イベントでは、観客を自然に巻き込む「空気づくり」が成功の鍵となるのですが、毎回うまくいくわけではなく、場の雰囲気作りに苦戦し、思うように観客をパフォーマンスに引き込めないという経験も何度かありました。特に、通りがかりの人々を対象にしたイベントでは、まず、足を止めて見てもらい、心を開いて参加してもらう、ということはとてもハードルが高く、人を巻き込むことの難しさと奥深さを痛感します。知り合い同士でない方が集まっている初めての場で、自分を解放して楽しんでもらう…ということは簡単なことではないですが、私の天真爛漫なキャラクターとパフォーマーとしての経験でこれからもどんどんチャレンジしていきたいところです。
・巻き込むチカラ、それが私のおせっかい
私のステージでは、手拍子や楽器などで参加できる歌や見たまま踊れる簡単なダンス、手遊びやボールを使ったゲームなど、気軽に参加できる仕掛けをたくさん用意しています。

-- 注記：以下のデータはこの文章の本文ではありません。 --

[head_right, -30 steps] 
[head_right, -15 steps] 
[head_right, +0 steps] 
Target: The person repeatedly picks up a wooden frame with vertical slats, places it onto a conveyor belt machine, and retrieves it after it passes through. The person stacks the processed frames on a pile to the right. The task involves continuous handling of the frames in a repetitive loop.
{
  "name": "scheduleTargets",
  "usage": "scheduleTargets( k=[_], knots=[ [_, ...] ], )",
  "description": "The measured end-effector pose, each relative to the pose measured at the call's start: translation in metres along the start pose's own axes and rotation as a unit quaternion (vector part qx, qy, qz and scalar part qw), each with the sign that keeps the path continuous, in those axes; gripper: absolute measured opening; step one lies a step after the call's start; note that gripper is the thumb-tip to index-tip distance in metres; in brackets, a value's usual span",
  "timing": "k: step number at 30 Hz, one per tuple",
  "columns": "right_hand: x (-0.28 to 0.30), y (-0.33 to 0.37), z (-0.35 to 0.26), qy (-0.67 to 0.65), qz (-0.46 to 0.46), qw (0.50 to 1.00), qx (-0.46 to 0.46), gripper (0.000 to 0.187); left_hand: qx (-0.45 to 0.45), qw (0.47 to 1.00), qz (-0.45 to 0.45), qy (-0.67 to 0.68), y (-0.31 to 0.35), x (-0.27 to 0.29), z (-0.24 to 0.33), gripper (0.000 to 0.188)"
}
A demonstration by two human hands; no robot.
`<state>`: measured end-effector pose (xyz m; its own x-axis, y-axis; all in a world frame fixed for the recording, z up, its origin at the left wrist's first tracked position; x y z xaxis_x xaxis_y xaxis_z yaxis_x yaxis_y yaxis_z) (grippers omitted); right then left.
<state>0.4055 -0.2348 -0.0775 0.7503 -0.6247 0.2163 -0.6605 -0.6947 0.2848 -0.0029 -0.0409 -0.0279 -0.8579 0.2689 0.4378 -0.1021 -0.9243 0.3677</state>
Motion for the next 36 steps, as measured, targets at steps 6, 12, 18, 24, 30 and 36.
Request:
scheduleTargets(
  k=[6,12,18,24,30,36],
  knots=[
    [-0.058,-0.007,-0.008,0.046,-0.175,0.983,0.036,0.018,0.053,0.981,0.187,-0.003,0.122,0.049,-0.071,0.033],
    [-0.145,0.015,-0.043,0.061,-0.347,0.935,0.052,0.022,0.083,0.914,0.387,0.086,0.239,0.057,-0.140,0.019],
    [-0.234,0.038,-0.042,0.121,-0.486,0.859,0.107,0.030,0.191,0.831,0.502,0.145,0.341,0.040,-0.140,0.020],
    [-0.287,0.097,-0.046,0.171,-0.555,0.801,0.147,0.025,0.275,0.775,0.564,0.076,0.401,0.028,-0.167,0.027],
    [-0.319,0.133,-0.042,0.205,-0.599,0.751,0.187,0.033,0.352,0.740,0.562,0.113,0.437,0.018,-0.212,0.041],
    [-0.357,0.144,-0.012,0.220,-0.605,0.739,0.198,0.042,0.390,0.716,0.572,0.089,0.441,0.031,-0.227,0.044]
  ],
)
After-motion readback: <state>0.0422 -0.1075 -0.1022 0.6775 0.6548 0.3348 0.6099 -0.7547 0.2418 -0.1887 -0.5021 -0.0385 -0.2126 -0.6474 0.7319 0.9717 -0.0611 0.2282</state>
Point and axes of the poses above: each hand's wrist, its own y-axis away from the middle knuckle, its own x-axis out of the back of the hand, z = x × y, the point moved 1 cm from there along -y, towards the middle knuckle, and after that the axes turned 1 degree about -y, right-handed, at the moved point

放課後デイサービスでパフォーマンスさせていただいたときのこと。
あるお子さんが、ステージに出てきてくださり、私の歌に合わせてオリジナルのダンスをしてくれました!見ているみんなも大喜びで大声援!ご本人もとても嬉しそうでしたし、職員の方も『こんなに積極的な面があるなんて!!』とびっくりされていました。それを聞いて、親御さんもとっても喜ばれていたそうです。
私の”お祭り”が、みんなが主役になれる時間として、大人の明日への活力となったり、子どもたちがより自分を好きになるきっかけに繋がれば嬉しいです!
・音に敏感なお子さんがくれた「ありがとう」
三重県のイベントに出演した際、音に敏感なためこれまでイベントに参加することが難しかった幼い子どもさんが、私のパフォーマンスを見て楽しそうにしてくれていたことが心に強く残っています。その子のお母さんからも感謝の言葉をいただき、自分がやっている活動が誰かの喜びや笑顔、そして心の支えになることがあるのだと実感し、大きな励みになりました。参加者の『楽しかった』『また来たい』というストレートな感想は、活動を続ける最大の原動力になっています。